• Was die alte Johanne erzählte

    Andersens Märchen
    Stellt euch ein winziges, altes Häuschen vor, das ein bisschen schief stand, als hätte es einen Schluckauf gehabt. In diesem Häuschen wohnte die alte Johanne. Sie war schon sehr, sehr alt, aber ihre Augen funkelten immer noch wie zwei kleine Sterne, wenn sie lachte.

    Johanne hatte nicht viel Geld, nein, das wirklich nicht. Ihr Zimmerchen war klein, aber blitzblank sauber. Auf dem Tisch stand eine einzige Tasse, aus der sie jeden Morgen ihren dünnen Kaffee trank. Ihr bester Freund war ein schwarz-weißer Kater namens Munkel. Munkel war ein kluger Kater und verstand jedes Wort, das Johanne sagte – zumindest tat Johanne so, als ob.

    "Guten Morgen, Munkel," sagte Johanne jeden Tag. "Hast du gut geschlafen?" Munkel blinzelte dann und schnurrte, als wollte er sagen: "Ja, danke, und du auch, hoffe ich!"

    Obwohl Johanne arm war, war sie nie traurig. Sie hatte nämlich einen Schatz. Nein, keine Goldmünzen oder Juwelen! Ihr Schatz stand auf dem Fensterbrett: eine kleine Blumenzwiebel in einem Topf. Ein Nachbarskind hatte sie ihr geschenkt. Jeden Tag goss Johanne die Zwiebel und sprach mit ihr. "Na, du kleine Knolle," flüsterte sie, "wann zeigst du mir endlich deine Blüte? Ich bin schon so gespannt!"

    Munkel saß dann oft daneben, putzte sich die Schnurrhaare und schaute zu, als würde er die Zwiebel auch anfeuern.

    Die Tage vergingen. Draußen wurde es kälter, aber in Johannes kleinem Zimmer war es gemütlich. Manchmal, wenn sie ein kleines Stückchen Brot übrig hatte, teilte sie es mit den Vögeln vor dem Fenster. "Ihr müsst auch satt werden," sagte sie dann.

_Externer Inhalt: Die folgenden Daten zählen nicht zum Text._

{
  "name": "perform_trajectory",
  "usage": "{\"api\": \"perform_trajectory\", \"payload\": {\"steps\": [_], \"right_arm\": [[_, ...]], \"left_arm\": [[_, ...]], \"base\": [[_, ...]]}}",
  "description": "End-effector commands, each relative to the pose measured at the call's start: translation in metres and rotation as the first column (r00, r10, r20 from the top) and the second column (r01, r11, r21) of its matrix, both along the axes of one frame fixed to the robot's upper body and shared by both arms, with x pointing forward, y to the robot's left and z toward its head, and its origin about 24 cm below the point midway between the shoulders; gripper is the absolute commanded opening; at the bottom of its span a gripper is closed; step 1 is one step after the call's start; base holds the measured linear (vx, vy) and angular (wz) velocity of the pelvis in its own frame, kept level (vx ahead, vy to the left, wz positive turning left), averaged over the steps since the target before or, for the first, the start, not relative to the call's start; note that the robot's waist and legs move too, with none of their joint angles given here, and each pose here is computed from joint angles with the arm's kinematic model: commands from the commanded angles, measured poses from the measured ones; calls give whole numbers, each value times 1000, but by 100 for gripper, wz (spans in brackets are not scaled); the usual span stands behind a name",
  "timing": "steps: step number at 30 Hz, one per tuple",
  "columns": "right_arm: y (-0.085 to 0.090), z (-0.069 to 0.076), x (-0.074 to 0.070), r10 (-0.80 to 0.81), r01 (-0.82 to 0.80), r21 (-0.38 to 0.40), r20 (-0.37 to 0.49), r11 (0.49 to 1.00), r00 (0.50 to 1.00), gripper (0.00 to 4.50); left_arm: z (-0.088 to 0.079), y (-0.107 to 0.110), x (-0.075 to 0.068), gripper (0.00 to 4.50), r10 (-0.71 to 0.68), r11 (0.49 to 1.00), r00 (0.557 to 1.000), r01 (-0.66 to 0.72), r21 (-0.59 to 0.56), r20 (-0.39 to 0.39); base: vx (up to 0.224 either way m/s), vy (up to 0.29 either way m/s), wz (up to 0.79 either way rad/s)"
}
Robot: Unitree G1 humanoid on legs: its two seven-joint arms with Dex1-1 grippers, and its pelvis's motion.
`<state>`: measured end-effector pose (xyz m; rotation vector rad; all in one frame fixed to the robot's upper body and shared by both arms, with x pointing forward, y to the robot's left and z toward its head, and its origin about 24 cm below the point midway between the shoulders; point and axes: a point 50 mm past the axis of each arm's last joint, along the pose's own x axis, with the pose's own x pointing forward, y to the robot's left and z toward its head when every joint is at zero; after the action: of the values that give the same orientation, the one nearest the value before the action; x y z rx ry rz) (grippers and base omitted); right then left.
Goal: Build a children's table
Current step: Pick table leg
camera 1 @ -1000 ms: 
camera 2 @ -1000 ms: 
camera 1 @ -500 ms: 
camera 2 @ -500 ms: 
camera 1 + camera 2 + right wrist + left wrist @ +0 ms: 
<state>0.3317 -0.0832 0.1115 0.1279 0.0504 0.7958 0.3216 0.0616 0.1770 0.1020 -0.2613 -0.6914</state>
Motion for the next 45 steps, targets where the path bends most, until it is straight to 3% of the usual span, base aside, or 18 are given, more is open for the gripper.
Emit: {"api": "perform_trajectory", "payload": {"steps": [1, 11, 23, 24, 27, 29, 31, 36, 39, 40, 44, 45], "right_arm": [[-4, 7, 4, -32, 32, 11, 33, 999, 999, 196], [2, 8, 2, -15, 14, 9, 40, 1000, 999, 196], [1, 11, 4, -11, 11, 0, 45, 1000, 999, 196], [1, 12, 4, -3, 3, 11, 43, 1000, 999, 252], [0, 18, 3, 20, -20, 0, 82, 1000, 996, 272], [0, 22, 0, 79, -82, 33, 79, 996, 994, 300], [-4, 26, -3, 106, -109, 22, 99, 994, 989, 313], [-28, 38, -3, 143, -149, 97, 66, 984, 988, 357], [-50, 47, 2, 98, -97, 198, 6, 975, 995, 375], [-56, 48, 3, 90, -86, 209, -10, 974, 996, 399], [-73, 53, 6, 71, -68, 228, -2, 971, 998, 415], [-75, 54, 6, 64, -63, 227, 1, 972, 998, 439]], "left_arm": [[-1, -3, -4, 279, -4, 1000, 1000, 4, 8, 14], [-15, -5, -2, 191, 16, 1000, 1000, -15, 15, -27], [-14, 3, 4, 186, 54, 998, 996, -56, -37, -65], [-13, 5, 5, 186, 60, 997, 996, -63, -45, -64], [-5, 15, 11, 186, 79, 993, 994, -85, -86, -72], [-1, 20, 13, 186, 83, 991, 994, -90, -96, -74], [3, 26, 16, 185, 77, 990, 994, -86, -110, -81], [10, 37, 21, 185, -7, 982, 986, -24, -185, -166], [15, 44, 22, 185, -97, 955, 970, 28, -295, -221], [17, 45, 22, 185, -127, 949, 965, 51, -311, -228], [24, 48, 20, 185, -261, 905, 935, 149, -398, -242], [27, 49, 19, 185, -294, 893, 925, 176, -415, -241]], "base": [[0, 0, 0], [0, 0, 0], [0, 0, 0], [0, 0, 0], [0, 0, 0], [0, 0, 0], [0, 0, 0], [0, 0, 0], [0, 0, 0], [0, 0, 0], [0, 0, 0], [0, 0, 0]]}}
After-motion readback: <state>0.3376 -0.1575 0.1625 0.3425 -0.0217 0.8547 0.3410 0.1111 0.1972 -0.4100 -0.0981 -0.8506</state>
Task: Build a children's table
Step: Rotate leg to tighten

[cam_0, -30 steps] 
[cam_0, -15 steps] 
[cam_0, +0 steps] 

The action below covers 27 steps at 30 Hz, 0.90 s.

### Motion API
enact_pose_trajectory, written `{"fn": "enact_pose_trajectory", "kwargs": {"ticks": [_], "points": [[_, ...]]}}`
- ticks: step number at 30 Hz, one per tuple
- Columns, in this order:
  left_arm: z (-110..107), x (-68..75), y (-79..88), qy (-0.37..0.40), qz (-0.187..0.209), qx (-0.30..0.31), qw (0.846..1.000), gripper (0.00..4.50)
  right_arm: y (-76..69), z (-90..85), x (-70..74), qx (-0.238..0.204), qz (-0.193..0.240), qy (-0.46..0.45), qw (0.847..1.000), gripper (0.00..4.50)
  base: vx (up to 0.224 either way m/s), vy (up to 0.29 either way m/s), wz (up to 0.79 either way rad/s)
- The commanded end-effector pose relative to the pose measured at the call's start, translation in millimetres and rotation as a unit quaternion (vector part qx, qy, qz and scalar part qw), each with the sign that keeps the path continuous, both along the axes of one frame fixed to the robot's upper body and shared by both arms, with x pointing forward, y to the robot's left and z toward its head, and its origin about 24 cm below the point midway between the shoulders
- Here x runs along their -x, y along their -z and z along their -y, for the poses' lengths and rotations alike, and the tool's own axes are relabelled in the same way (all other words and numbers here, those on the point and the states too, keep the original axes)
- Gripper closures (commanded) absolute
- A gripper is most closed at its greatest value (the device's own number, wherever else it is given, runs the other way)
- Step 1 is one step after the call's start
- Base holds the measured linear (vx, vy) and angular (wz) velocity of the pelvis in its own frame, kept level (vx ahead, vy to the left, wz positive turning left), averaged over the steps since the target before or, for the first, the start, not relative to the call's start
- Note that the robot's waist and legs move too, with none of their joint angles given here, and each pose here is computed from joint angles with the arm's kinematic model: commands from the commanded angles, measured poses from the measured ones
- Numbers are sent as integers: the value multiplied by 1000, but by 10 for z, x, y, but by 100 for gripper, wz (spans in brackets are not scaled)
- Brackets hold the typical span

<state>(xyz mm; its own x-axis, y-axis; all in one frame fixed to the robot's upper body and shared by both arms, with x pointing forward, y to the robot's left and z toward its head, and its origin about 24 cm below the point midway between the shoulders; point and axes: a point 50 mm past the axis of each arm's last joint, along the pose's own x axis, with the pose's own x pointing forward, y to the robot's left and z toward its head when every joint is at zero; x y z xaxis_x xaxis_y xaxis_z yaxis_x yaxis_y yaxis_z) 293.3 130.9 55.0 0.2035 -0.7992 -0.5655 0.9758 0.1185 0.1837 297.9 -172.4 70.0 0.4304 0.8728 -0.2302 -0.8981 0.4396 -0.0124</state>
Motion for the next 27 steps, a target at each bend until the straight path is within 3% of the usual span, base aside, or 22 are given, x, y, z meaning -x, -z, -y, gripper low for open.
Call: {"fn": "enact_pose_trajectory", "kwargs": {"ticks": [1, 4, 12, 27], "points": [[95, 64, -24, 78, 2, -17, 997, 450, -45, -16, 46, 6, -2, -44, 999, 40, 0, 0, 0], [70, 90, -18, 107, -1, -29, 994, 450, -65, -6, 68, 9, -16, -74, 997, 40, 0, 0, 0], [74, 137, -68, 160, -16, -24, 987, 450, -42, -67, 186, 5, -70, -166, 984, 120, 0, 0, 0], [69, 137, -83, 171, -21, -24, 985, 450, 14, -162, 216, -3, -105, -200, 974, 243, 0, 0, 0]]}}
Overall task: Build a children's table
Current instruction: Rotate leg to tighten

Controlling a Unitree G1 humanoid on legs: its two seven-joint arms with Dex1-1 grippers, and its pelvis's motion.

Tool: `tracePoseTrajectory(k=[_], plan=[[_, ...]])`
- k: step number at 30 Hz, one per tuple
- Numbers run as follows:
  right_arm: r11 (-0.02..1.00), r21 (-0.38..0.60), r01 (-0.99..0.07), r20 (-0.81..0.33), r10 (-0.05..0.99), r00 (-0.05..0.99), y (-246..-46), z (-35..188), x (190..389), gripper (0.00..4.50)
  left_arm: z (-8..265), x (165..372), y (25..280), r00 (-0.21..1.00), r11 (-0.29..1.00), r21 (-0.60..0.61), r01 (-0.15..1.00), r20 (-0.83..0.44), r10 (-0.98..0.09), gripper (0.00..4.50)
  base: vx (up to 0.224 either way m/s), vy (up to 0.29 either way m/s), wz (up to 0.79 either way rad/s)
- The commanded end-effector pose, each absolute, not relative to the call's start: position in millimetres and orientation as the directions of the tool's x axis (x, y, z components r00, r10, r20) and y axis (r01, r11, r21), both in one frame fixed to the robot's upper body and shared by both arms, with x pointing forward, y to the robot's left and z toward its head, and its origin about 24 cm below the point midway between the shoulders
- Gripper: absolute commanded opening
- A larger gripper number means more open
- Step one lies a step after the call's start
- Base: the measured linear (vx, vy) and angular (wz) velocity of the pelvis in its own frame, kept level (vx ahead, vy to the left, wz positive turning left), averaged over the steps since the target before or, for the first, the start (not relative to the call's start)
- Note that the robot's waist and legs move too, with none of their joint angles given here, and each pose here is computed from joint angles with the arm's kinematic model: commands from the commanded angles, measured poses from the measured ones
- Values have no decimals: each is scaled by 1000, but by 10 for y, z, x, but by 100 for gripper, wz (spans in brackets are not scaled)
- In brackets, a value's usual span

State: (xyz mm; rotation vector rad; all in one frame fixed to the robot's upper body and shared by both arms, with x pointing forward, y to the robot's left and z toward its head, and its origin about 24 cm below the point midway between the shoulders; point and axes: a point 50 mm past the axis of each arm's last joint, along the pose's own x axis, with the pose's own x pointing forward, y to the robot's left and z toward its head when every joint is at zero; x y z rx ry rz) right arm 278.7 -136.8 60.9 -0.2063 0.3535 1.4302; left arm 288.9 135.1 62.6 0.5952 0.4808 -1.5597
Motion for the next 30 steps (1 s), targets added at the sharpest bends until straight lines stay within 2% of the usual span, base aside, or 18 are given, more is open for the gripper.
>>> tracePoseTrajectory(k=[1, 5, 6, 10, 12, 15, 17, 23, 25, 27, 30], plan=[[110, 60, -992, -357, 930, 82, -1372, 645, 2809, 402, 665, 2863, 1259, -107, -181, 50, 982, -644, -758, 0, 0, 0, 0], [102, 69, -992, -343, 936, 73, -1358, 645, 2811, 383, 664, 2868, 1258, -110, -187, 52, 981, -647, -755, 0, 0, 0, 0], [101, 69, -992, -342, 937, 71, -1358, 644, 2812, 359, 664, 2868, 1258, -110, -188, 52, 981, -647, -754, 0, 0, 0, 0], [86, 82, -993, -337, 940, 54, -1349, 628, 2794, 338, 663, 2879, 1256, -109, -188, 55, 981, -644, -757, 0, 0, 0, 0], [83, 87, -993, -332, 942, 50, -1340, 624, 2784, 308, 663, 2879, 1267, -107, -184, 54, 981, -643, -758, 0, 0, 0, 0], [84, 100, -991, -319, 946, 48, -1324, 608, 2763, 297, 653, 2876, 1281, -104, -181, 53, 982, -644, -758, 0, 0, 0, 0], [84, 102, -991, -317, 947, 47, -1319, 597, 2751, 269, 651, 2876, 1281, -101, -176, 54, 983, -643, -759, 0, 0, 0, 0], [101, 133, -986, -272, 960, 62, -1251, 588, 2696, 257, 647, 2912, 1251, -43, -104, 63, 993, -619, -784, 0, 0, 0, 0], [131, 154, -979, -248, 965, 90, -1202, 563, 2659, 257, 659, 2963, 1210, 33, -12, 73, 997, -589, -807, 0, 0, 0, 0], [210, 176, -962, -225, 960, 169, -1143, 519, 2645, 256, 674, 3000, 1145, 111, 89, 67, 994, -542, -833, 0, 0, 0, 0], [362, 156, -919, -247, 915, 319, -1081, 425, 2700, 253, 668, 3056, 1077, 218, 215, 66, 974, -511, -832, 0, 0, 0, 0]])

    Eines Morgens, als die ersten Sonnenstrahlen durch das kleine Fenster fielen, sah Johanne etwas Grünes aus der Blumenzwiebel spitzen. "Munkel, schau nur!", rief sie aufgeregt. "Sie wacht auf! Unsere Blume wacht auf!" Munkel sprang aufs Fensterbrett und stupste mit seiner Nase vorsichtig gegen den Topf.

    Von da an wurde die grüne Spitze jeden Tag ein bisschen größer. Johanne konnte es kaum erwarten. Und dann, eines schönen Tages, öffnete sich eine wunderschöne, leuchtend blaue Blüte. Sie duftete so herrlich, dass das ganze Zimmerchen danach roch.

    "Oh, wie schön du bist!", sagte Johanne mit Tränen in den Augen. Sie war so glücklich. Sie setzte sich an den Tisch, trank ihren Kaffee und schaute ihre Blume an. Munkel sprang auf ihren Schoß und schnurrte so laut er konnte.

    Die alte Johanne hatte vielleicht nicht viel, aber mit ihrem Kater Munkel und ihrer wunderschönen blauen Blume fühlte sie sich wie die reichste Frau der Welt. Und manchmal, Kinder, sind es genau diese kleinen Dinge, die das Leben am allerschönsten machen.